Amazon's ill-fated foray into smartphone territory with the Fire Phone looks to have had serious repercussions, as the company has allegedly decided to lay off dozens of engineers and curb development of future hardware products.
According to The Wall Street Journal, Amazon has enforced a series of cuts at its hardware-development centre, Lab126, in Silicon Valley. A number of engineers have reportedly been fired and progress on several projects, including an unnamed large-screen tablet and smart stylus, has been halted.
Lab126 was established in 2004 to develop Amazon's Kindle e-reader. It has since expanded into development of everything from Fire tablets, Fire TV streaming boxes, Dash buttons and the Fire Phone.
News of cutbacks would seem to signal a reshuffling on Amazon's behalf away from such multifaceted hardware development, at least in terms of the smartphone market.

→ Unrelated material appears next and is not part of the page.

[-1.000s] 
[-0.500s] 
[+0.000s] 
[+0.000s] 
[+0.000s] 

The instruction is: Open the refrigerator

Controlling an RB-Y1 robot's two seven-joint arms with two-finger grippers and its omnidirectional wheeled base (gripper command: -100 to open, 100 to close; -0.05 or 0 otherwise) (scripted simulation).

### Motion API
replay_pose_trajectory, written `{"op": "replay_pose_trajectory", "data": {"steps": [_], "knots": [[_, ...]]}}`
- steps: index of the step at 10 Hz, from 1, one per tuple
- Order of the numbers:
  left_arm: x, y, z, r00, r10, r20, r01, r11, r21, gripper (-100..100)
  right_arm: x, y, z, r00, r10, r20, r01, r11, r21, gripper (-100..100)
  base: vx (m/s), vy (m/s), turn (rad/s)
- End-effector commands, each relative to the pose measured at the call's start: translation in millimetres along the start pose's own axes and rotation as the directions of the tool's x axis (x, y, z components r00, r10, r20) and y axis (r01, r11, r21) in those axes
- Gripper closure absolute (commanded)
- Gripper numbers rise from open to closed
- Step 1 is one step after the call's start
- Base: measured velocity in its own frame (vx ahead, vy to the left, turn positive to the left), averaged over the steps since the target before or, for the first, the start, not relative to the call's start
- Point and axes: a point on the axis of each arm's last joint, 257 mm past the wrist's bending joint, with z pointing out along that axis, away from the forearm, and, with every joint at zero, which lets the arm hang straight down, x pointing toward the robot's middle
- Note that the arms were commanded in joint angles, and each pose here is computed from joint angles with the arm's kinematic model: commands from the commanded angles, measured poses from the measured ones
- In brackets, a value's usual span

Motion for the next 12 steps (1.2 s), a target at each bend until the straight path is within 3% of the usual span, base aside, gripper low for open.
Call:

The Wall Street Journal claims that Lab126 employees have been suffering from low morale since the commercial failure of the Fire Phone. The phone was lambasted for its steep US$650 SIM-free price tag.
Harsh price cuts saw that price drop to 99 cents in the US, but it wasn't enough to drive up sales, and in October last year Amazon was forced to take a US$170 million charge largely for unsold inventory.

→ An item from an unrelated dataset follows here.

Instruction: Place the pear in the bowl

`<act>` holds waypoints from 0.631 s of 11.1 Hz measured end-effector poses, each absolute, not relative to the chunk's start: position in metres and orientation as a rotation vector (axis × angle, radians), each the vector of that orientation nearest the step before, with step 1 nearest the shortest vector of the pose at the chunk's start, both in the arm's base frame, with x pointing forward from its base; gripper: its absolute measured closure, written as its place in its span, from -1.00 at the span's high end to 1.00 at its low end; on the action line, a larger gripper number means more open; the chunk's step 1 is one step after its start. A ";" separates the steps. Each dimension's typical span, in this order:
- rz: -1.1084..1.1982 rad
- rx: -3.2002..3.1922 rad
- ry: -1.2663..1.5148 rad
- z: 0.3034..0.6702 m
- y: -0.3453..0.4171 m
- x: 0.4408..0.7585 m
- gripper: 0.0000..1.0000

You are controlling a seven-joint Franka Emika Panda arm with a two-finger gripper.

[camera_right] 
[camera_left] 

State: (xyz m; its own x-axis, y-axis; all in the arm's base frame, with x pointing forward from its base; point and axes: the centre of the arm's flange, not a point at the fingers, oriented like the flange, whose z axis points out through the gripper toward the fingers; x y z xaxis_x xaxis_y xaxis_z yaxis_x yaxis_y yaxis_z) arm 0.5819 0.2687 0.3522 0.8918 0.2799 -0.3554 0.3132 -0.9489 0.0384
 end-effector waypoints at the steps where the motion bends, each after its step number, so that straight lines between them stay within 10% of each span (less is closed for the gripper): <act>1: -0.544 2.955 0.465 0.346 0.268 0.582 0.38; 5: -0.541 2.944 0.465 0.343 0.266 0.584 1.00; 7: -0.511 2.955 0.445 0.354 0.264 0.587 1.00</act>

The bad news comes in the wake of the departure of Amazon's leading engineer, Jon McCormack, who left the company to work for Google earlier this month.

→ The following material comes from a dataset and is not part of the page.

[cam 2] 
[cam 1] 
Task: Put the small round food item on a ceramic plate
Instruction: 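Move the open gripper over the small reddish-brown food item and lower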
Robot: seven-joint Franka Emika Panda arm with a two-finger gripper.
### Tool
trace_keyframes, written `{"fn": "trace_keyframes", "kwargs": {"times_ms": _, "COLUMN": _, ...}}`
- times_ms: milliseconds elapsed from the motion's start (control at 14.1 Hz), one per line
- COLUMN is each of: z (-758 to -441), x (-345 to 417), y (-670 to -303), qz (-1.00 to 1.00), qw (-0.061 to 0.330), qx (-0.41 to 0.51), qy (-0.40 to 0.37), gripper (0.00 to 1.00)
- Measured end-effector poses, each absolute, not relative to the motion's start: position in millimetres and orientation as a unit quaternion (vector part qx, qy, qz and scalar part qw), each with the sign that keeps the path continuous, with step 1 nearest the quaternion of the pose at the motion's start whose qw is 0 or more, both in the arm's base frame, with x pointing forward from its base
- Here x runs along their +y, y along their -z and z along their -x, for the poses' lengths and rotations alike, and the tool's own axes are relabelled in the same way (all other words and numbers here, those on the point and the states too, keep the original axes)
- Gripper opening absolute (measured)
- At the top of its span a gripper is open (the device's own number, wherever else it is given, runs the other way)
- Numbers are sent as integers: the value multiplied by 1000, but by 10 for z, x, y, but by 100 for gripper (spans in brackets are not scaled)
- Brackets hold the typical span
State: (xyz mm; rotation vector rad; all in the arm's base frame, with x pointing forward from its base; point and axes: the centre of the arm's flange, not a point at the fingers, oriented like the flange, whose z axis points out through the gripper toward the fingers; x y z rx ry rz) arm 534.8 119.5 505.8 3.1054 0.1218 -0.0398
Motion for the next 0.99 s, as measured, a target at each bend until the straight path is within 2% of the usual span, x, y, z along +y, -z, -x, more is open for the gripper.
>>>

While the cuts will raise questions about Amazon's position in the hardware market, it's not all doom and gloom at Lab126. The Kindle Paperwhite has been well received and the Echo has been going down well in the US.
The restructuring could therefore be a good thing for the company – presenting an opportunity to reign in an unruly hardware strategy and focus on developing products it excels at – namely e-readers and Internet of Things devices.
The Fire Phone is dead. Long live the Kindle.